▶ [Your goal]:
Give only the number of lines in the listing below where the string "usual" occurs.

▶ [Data extract]:
# # # #

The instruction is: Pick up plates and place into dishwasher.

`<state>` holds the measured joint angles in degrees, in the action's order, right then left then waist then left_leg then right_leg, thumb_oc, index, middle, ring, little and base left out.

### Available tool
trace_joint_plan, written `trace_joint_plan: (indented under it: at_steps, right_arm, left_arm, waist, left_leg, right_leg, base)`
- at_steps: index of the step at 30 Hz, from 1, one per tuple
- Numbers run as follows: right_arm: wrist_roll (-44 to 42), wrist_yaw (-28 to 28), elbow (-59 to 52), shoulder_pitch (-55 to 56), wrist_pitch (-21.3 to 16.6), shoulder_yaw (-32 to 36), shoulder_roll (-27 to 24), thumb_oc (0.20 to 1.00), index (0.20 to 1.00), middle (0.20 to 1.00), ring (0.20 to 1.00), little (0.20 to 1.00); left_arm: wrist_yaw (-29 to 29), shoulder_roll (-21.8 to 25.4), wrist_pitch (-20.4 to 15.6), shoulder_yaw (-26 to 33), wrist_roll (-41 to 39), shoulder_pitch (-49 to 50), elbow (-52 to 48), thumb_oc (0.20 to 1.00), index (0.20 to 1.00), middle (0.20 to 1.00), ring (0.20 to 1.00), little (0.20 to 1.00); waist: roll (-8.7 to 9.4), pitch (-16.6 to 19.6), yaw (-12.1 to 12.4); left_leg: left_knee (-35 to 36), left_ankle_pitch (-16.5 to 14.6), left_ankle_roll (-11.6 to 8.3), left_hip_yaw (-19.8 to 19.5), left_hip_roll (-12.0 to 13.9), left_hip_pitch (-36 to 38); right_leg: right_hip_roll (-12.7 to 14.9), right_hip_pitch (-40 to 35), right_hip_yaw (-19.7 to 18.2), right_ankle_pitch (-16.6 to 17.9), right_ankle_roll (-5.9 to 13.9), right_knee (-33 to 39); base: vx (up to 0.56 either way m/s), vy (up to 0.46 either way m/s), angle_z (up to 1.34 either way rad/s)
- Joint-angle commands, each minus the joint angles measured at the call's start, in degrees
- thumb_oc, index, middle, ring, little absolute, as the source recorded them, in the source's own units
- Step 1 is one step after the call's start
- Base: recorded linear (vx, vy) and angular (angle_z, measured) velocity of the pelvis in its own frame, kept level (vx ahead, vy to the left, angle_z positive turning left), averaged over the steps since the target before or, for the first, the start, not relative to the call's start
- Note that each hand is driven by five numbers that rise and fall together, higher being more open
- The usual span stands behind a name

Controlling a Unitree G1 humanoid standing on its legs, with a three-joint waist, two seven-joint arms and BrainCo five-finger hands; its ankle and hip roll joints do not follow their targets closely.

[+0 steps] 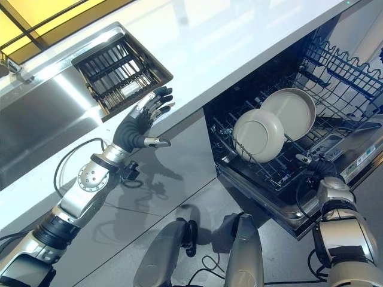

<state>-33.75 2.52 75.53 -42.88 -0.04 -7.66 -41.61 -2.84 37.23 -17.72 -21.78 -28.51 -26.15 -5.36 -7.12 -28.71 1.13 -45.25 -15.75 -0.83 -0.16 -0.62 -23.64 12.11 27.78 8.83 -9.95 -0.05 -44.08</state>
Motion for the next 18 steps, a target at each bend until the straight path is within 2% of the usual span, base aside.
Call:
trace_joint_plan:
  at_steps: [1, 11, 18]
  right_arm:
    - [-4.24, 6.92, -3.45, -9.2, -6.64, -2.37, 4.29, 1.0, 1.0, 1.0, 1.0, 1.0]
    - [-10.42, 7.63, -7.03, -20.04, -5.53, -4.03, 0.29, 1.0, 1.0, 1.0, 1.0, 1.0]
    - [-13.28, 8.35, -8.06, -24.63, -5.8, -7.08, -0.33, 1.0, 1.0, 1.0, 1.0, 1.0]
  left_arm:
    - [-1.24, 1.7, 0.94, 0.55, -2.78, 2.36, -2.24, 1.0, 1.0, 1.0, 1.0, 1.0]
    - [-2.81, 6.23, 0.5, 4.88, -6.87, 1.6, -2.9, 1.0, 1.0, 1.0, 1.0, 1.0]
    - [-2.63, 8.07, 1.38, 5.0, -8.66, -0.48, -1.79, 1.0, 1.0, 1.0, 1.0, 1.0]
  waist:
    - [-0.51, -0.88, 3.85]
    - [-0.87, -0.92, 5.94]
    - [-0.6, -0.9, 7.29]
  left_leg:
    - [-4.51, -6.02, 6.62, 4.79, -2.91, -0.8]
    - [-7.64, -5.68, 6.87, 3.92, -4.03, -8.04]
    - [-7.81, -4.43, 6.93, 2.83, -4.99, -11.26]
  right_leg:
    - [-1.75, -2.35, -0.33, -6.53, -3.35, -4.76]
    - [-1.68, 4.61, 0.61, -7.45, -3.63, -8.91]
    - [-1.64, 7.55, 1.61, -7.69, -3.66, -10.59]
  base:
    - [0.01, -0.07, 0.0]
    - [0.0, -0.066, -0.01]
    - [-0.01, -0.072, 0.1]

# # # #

▶ [Output below]:
2